-- Problem details --
The lines from the start of the listing through the line containing "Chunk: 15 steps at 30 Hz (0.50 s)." should be printed exactly, and no other lines should be printed.
▬▬▬▬▬▬▬▬▬▬
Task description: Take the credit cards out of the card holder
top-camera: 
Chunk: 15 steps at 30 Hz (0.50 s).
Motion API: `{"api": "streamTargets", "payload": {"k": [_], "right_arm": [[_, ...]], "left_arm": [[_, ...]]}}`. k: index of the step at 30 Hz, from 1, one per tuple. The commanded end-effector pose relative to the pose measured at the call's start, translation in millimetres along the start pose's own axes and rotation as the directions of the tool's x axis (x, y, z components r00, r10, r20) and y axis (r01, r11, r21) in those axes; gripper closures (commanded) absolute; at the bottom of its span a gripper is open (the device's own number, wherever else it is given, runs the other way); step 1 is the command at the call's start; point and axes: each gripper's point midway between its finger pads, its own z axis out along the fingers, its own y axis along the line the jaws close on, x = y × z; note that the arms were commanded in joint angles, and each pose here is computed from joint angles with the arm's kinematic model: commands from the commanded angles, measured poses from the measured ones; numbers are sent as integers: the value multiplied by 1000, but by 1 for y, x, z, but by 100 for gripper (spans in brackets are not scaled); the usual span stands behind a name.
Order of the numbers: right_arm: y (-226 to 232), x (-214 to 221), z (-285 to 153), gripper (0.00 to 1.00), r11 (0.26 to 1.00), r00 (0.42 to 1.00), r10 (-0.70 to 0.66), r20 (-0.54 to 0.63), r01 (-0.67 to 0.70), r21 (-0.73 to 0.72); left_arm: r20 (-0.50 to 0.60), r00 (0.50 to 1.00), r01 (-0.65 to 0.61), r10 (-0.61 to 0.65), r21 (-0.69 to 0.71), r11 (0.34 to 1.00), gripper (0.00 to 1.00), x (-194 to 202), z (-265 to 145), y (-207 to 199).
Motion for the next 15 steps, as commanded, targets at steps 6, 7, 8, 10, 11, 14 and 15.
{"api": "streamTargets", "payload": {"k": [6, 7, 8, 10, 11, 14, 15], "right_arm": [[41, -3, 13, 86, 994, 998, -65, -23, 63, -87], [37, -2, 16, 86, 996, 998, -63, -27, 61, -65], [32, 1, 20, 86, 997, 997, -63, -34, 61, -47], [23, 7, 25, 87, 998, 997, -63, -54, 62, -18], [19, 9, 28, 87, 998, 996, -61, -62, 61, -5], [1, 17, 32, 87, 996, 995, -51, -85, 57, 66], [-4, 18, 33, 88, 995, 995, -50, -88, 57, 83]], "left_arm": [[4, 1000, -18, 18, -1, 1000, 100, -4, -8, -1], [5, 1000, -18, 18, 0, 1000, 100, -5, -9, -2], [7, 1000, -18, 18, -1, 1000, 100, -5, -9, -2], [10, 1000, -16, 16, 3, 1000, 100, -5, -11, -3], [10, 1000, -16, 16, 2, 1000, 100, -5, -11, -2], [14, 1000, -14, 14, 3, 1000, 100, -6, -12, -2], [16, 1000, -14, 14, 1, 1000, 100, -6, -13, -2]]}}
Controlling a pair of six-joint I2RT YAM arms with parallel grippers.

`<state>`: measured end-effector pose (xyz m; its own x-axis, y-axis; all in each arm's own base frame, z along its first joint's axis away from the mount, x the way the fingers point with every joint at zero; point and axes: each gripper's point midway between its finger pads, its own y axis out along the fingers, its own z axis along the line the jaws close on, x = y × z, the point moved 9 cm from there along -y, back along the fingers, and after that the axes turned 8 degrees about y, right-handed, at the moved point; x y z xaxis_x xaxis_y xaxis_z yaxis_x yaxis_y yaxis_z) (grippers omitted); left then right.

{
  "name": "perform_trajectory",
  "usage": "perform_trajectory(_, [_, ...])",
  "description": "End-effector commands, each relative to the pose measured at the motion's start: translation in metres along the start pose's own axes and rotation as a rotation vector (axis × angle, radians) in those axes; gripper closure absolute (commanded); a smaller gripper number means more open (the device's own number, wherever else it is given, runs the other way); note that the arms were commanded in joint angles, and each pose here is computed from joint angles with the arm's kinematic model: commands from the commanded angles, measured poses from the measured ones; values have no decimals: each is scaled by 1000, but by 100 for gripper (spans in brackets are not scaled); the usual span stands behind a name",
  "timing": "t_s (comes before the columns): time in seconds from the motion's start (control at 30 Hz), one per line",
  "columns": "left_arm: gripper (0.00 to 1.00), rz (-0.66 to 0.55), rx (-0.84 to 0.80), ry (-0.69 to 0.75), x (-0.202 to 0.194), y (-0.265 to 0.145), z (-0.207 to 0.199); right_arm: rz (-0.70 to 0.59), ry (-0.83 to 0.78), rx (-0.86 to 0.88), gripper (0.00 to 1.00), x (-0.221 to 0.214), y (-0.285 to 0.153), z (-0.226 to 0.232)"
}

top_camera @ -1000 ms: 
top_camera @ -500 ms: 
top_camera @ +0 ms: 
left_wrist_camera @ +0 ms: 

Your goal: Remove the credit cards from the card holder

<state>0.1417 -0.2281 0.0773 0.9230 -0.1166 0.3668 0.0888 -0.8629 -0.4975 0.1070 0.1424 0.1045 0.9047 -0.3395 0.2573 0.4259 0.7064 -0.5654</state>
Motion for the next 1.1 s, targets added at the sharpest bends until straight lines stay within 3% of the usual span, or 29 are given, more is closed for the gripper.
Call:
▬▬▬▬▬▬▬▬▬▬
-- Exercise output --
Task description: Take the credit cards out of the card holder
top-camera: 
Chunk: 15 steps at 30 Hz (0.50 s).

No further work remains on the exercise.